## What you are asked to do
Pictures should be left out when the listing below is repeated word for word.
#### Raw data
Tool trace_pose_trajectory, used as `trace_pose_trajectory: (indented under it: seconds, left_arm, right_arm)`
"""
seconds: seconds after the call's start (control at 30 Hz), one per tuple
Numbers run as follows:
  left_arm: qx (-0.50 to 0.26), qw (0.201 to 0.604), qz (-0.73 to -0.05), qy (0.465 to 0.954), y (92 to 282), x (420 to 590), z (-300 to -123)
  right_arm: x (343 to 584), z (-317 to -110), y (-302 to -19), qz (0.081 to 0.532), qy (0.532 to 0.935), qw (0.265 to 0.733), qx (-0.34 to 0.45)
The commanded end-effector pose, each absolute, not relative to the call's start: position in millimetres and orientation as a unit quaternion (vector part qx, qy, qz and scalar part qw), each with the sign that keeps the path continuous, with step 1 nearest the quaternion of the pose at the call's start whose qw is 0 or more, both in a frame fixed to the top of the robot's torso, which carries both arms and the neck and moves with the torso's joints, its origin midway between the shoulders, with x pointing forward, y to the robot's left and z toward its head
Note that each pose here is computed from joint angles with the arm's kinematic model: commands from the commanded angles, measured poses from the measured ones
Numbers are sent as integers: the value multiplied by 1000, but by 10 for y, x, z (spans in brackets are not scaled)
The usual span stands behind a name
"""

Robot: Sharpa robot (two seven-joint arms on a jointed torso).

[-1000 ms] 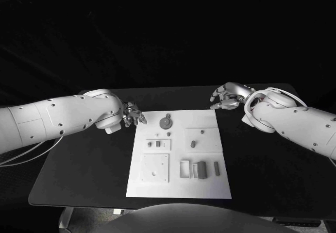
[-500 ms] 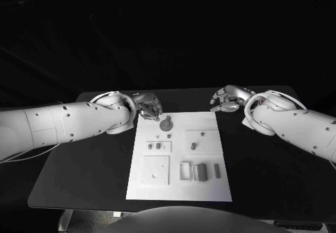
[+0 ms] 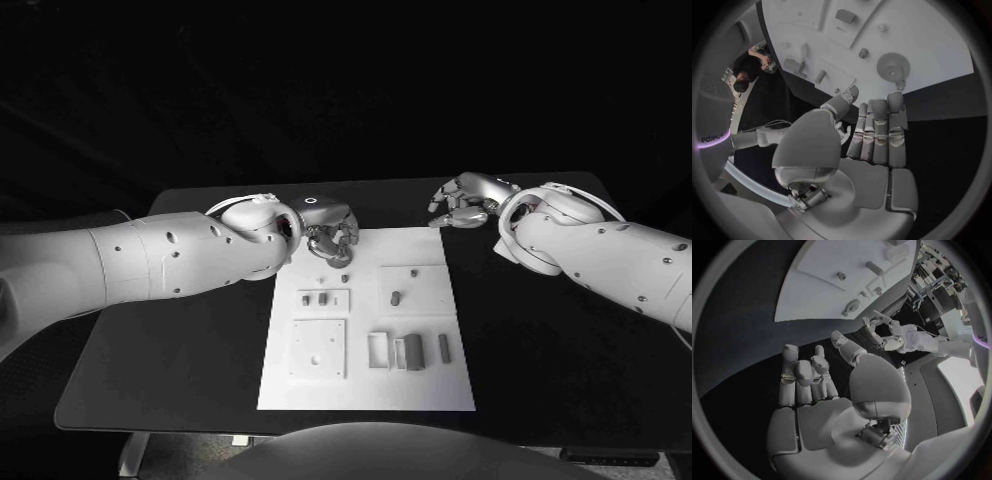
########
## Exercise result
Tool trace_pose_trajectory, used as `trace_pose_trajectory: (indented under it: seconds, left_arm, right_arm)`
"""
seconds: seconds after the call's start (control at 30 Hz), one per tuple
Numbers run as follows:
  left_arm: qx (-0.50 to 0.26), qw (0.201 to 0.604), qz (-0.73 to -0.05), qy (0.465 to 0.954), y (92 to 282), x (420 to 590), z (-300 to -123)
  right_arm: x (343 to 584), z (-317 to -110), y (-302 to -19), qz (0.081 to 0.532), qy (0.532 to 0.935), qw (0.265 to 0.733), qx (-0.34 to 0.45)
The commanded end-effector pose, each absolute, not relative to the call's start: position in millimetres and orientation as a unit quaternion (vector part qx, qy, qz and scalar part qw), each with the sign that keeps the path continuous, with step 1 nearest the quaternion of the pose at the call's start whose qw is 0 or more, both in a frame fixed to the top of the robot's torso, which carries both arms and the neck and moves with the torso's joints, its origin midway between the shoulders, with x pointing forward, y to the robot's left and z toward its head
Note that each pose here is computed from joint angles with the arm's kinematic model: commands from the commanded angles, measured poses from the measured ones
Numbers are sent as integers: the value multiplied by 1000, but by 10 for y, x, z (spans in brackets are not scaled)
The usual span stands behind a name
"""

Robot: Sharpa robot (two seven-joint arms on a jointed torso).

[-1000 ms] 
[-500 ms] 
[+0 ms] 

At this point, the answer is complete.